This has recently become home. And it’s a country infused with the riches and challenges of diversity, with a superficial veneer of homogeneity.
Even the weather! We were told we’d miss the diversity of English seasons; that in Singapore, the weather is always the same. Always hot, always humid. But look closer, and it’s a paradox. There’s nothing samey about thunder so loud you don’t just hear it, you feel it; about torrential rain that doesn’t cool things but heats them, like pouring water on the stones in a sauna.
It’s not just because I’m English that I’m going on about the weather. It’s the comparison I see to Singapore society as a whole. It’s a paradox, in which there’s a superficial homogeneity, and yet look closer and you see what has always been a diverse society, and is becoming ever more so. Fifty years ago, Singapore was fused out of contrasting cultures, and in the early decades following independence, nation building relied on policies designed to engineer homogeneity, while safeguarding allowable difference. And today, Singapore society sees itself becoming increasingly diverse, driven from influences outside and within. Both government and communities are actively seeking how to manage and harness this diversity to sustain the country’s success story.
And it’s a challenge; difference makes a difference. Diversity correlates with success. The business case doesn’t need repeating, and it’s well documented that diversity changes business outcomes for the better. Diversity of thinking, personality, culture, gender, style, sexual orientation, age, experience, background.

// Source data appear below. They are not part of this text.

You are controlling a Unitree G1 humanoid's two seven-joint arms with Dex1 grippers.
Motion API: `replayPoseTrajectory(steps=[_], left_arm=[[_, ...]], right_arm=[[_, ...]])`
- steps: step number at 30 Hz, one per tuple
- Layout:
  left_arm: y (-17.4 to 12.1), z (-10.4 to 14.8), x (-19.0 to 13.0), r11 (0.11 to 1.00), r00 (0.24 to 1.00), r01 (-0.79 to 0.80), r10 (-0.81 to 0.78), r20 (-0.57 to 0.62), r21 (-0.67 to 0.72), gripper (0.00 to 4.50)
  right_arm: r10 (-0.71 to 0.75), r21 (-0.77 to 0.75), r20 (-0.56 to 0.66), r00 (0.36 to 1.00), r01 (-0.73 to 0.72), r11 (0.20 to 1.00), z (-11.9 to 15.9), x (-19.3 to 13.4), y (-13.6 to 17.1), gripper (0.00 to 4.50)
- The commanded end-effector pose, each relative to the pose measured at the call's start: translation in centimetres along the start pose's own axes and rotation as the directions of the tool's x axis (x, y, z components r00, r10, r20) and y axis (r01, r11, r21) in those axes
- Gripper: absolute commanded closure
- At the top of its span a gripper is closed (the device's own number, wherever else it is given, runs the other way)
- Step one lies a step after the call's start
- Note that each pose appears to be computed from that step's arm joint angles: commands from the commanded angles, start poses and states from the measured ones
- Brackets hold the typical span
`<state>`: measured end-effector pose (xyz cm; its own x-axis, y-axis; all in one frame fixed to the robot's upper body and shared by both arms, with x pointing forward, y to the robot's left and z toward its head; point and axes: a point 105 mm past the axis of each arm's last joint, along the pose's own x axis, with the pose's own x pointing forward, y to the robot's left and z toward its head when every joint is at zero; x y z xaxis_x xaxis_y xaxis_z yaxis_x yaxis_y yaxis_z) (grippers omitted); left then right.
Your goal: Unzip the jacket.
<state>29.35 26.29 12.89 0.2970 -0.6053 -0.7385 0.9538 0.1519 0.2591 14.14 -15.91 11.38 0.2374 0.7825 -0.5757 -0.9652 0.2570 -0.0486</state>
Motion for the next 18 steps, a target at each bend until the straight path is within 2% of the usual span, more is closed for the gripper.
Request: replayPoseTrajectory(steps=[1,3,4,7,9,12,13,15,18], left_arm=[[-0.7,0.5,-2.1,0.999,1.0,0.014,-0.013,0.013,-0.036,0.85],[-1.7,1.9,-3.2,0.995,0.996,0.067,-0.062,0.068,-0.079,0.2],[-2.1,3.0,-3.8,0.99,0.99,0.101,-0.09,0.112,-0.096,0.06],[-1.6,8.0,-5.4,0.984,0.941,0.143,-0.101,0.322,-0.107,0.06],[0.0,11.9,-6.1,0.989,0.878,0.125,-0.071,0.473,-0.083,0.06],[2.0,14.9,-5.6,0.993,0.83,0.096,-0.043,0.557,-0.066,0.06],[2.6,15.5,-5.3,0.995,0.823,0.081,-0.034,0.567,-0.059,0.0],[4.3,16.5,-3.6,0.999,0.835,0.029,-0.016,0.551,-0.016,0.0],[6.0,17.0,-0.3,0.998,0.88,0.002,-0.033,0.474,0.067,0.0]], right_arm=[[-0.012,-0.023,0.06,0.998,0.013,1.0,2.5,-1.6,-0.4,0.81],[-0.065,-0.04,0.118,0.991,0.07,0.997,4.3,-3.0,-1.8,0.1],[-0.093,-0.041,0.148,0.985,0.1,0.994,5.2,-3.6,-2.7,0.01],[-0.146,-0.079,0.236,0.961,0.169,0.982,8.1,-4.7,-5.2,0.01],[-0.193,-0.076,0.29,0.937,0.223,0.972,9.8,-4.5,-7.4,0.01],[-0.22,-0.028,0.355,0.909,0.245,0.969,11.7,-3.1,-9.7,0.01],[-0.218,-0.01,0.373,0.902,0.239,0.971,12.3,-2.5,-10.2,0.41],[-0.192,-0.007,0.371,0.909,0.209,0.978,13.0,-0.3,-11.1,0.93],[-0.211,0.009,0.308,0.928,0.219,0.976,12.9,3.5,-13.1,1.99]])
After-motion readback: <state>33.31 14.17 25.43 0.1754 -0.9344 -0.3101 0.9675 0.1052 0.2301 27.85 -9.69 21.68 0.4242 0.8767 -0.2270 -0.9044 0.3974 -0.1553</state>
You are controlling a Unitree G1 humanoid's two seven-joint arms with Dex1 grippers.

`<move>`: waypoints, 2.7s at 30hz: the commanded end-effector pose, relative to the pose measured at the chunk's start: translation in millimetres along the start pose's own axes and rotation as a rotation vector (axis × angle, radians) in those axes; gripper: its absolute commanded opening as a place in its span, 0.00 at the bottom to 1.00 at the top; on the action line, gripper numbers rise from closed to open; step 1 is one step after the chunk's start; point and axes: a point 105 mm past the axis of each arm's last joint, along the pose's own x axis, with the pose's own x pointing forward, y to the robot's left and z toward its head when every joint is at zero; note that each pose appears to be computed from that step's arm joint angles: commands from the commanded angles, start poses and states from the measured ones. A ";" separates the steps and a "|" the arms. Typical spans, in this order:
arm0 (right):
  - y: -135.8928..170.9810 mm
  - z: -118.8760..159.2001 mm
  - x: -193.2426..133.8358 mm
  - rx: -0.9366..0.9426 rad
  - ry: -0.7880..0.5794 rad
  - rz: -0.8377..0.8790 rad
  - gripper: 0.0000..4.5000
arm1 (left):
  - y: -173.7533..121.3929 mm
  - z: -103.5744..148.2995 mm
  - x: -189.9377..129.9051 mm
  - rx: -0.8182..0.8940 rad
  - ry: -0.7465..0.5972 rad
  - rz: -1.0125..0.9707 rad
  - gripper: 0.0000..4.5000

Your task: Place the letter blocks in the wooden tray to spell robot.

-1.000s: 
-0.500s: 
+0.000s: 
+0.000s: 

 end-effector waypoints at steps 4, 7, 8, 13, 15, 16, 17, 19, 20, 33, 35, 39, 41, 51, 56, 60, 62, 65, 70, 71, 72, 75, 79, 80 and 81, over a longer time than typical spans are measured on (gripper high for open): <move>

But inequality does the opposite, and recent research suggested that Singapore has one of the widest gaps between rich and poor anywhere in the world. And the UK is facing its own growing inequality. The study highlighted that for each of eleven different health and social indicators, from physical health to drug abuse, education to social mobility, community life to teenage pregnancies, outcomes are significantly worse in more unequal rich countries.